**Exercise:** Would you copy out the following entries exactly, without any of the pictures?
......
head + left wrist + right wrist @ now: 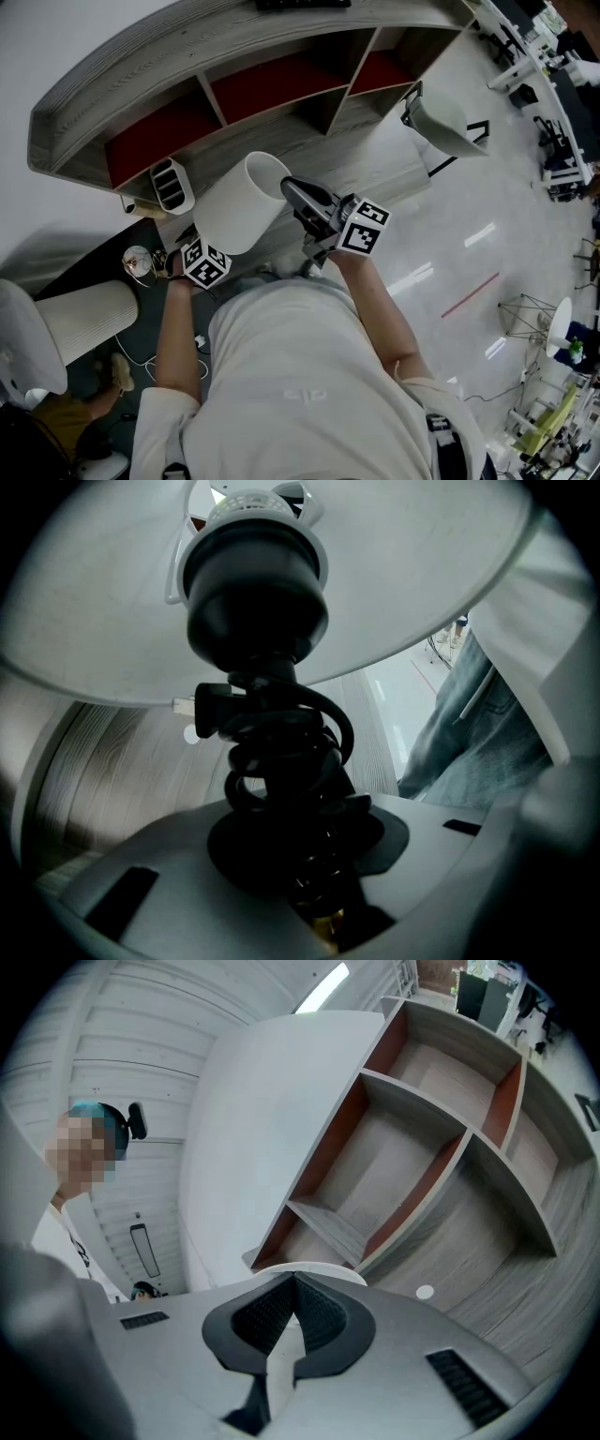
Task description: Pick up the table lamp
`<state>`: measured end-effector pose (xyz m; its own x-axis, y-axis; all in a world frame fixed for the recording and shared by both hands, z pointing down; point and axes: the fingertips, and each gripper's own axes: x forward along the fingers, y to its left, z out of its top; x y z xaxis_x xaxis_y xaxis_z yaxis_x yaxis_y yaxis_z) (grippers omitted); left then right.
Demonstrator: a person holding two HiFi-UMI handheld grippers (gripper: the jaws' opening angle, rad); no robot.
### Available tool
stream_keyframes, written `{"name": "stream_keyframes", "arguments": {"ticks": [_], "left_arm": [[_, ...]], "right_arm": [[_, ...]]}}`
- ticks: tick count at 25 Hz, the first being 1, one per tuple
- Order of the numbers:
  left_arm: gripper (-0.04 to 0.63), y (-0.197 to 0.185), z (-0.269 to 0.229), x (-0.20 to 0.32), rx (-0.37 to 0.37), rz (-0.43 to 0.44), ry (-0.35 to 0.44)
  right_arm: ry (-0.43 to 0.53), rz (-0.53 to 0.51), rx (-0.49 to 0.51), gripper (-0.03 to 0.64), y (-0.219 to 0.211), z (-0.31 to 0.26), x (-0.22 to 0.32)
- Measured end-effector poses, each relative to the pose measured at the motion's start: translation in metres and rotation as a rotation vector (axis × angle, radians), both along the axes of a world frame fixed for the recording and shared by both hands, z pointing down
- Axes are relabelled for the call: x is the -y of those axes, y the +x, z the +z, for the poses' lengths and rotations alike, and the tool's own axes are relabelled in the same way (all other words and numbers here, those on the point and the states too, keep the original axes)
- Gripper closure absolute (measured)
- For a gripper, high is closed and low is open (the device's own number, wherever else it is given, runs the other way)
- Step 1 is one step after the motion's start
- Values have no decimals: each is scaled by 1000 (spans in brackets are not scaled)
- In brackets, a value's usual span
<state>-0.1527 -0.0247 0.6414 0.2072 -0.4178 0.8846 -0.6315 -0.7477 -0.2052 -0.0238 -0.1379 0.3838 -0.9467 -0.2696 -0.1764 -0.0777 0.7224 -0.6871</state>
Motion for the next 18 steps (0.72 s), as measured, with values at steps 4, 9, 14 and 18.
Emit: {"name": "stream_keyframes", "arguments": {"ticks": [4,9,14,18], "left_arm": [[476,2,1,3,1,11,2],[476,8,-3,6,-3,21,4],[476,12,-6,9,-13,22,4],[476,11,-3,9,-15,18,1]], "right_arm": [[-3,7,1,588,3,0,2],[-10,3,0,588,6,2,5],[-10,10,2,588,7,1,9],[-12,9,0,588,5,3,10]]}}
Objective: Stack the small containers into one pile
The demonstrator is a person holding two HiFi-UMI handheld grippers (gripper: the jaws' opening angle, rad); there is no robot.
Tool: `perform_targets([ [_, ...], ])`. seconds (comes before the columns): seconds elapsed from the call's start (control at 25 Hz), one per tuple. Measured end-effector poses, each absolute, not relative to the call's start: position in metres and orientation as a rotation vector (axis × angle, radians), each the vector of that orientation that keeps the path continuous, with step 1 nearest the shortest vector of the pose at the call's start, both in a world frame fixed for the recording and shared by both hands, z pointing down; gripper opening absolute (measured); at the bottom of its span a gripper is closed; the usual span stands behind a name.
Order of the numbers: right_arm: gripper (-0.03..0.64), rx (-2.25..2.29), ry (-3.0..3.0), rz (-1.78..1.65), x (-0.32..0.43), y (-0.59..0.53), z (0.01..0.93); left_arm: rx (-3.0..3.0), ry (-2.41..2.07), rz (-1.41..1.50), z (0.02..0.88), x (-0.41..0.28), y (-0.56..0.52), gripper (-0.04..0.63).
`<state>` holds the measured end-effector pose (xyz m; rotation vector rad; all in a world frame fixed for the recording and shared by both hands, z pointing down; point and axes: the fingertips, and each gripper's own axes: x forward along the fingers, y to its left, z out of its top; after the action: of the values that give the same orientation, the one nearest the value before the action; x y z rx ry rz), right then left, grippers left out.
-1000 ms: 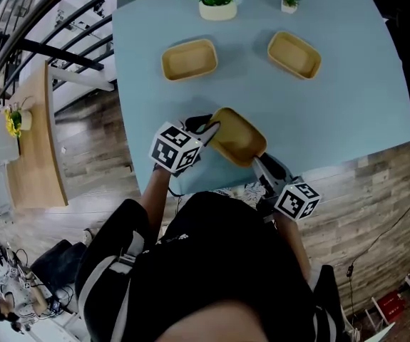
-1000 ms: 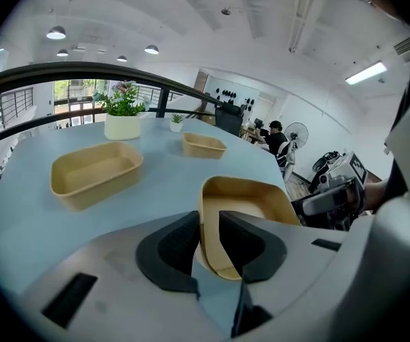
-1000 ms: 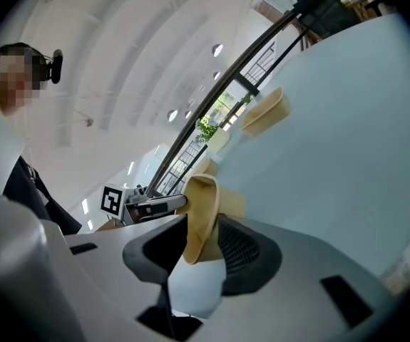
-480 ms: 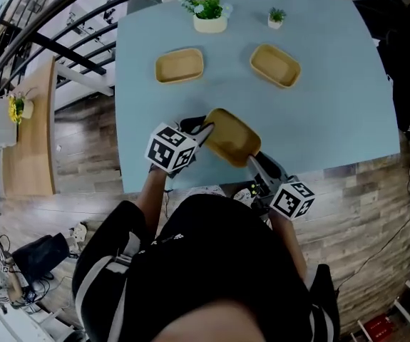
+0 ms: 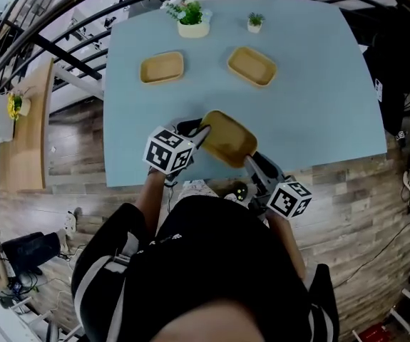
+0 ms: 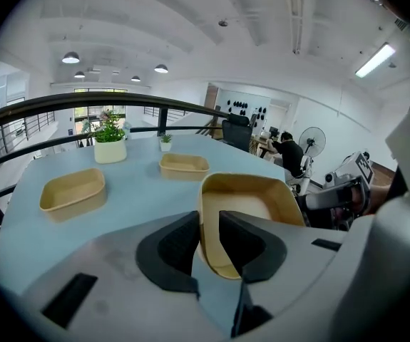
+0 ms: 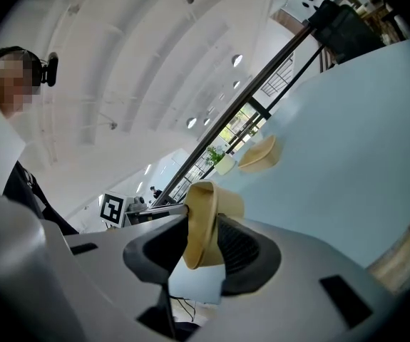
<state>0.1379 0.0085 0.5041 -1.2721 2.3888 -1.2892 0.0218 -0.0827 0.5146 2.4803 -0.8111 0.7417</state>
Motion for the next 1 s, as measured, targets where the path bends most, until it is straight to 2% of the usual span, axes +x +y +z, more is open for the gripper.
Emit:
perform_targets([
  [0.44,0.132,-1.196,2.404,-1.287,0.171,-0.004,0.49,2.473,-0.88,0.697,0.497,0.049,-0.088,0.089],
  [1.0,0.129,-1.233,2.471,-1.192,0.195,-0.1,0.473,2.445,-0.936,0.578,0.48,0.063,-0.167,0.089],
])
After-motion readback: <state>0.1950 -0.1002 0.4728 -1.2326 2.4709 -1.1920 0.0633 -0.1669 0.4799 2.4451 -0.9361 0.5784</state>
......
**Output for this task:**
head + left wrist + right wrist @ now: 
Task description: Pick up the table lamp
`<state>`: measured end-effector pose (xyz m; its own x-axis, y-axis; all in a world frame fixed for the recording and shared by both hands, z pointing down; point and axes: the fingertips, and each gripper's own axes: x forward along the fingers, y to its left, z out of its top; x y z xaxis_x xaxis_y xaxis_z yaxis_x yaxis_y yaxis_z) (grippers omitted); left then right.
Demonstrator: a person holding two HiFi-UMI handheld grippers (gripper: the jaws' opening angle, rad); no robot.
### Available tool
stream_keyframes, written `{"name": "stream_keyframes", "arguments": {"ticks": [_], "left_arm": [[_, ...]], "right_arm": [[_, ...]]}}`
- ticks: tick count at 25 Hz, the first being 1, one per tuple
- Order of the numbers:
  left_arm: gripper (-0.04 to 0.63), y (-0.197 to 0.185), z (-0.269 to 0.229), x (-0.20 to 0.32), rx (-0.37 to 0.37), rz (-0.43 to 0.44), ry (-0.35 to 0.44)
  right_arm: ry (-0.43 to 0.53), rz (-0.53 to 0.51), rx (-0.49 to 0.51), gripper (-0.03 to 0.64), y (-0.219 to 0.211), z (-0.31 to 0.26), x (-0.22 to 0.32)
- Measured end-effector poses, each relative to the pose measured at the motion's start: translation in metres and rotation as a rotation vector (axis × angle, radians), both along the axes of a world frame fixed for the recording and shared by both hands, z pointing down
- Axes are relabelled for the call: x is the -y of those axes, y the +x, z the +z, for the poses' lengths and rotations alike, and the tool's own axes are relabelled in the same way (all other words and numbers here, those on the point and the states too, keep the original axes)
- Gripper closure absolute (measured)
- For a gripper, high is closed and low is open (the device's own number, wherever else it is given, runs the other way)
- Step 1 is one step after the motion's start
- Values have no decimals: each is scaled by 1000 (spans in brackets are not scaled)
- In brackets, a value's usual span
<state>-0.1527 -0.0247 0.6414 0.2072 -0.4178 0.8846 -0.6315 -0.7477 -0.2052 -0.0238 -0.1379 0.3838 -0.9467 -0.2696 -0.1764 -0.0777 0.7224 -0.6871</state>
Motion for the next 18 steps (0.72 s), as measured, with values at steps 4, 9, 14 and 18.
Emit: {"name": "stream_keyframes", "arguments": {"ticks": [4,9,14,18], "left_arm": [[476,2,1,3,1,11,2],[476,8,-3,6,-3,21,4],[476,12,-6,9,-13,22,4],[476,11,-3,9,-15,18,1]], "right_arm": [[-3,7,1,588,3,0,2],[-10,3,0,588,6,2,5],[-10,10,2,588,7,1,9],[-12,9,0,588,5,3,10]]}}
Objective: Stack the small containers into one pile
The demonstrator is a person holding two HiFi-UMI handheld grippers (gripper: the jaws' opening angle, rad); there is no robot.
Tool: `perform_targets([ [_, ...], ])`. seconds (comes before the columns): seconds elapsed from the call's start (control at 25 Hz), one per tuple. Measured end-effector poses, each absolute, not relative to the call's start: position in metres and orientation as a rotation vector (axis × angle, radians), each the vector of that orientation that keeps the path continuous, with step 1 nearest the shortest vector of the pose at the call's start, both in a world frame fixed for the recording and shared by both hands, z pointing down; gripper opening absolute (measured); at the bottom of its span a gripper is closed; the usual span stands behind a name.
Order of the numbers: right_arm: gripper (-0.03..0.64), rx (-2.25..2.29), ry (-3.0..3.0), rz (-1.78..1.65), x (-0.32..0.43), y (-0.59..0.53), z (0.01..0.93); left_arm: rx (-3.0..3.0), ry (-2.41..2.07), rz (-1.41..1.50), z (0.02..0.88), x (-0.41..0.28), y (-0.56..0.52), gripper (-0.04..0.63).
`<state>` holds the measured end-effector pose (xyz m; rotation vector rad; all in a world frame fixed for the recording and shared by both hands, z pointing down; point and axes: the fingertips, and each gripper's own axes: x forward along the fingers, y to its left, z out of its top; after the action: of the values that give the same orientation, the one nearest the value before the action; x y z rx ry rz), right then left, grippers left out.
-1000 ms: 
-1000 ms: 
-1000 ms: 
-480 ms: 
+0 ms: 
+0 ms: 
+0 ms: 
<state>0.1379 0.0085 0.5041 -1.2721 2.3888 -1.2892 0.0218 -0.0827 0.5146 2.4803 -0.8111 0.7417</state>
Motion for the next 1 s, as measured, targets where the path bends most, until it is straight to 2% of the usual span, axes +x +y +z, more is open for the gripper.
Emit:
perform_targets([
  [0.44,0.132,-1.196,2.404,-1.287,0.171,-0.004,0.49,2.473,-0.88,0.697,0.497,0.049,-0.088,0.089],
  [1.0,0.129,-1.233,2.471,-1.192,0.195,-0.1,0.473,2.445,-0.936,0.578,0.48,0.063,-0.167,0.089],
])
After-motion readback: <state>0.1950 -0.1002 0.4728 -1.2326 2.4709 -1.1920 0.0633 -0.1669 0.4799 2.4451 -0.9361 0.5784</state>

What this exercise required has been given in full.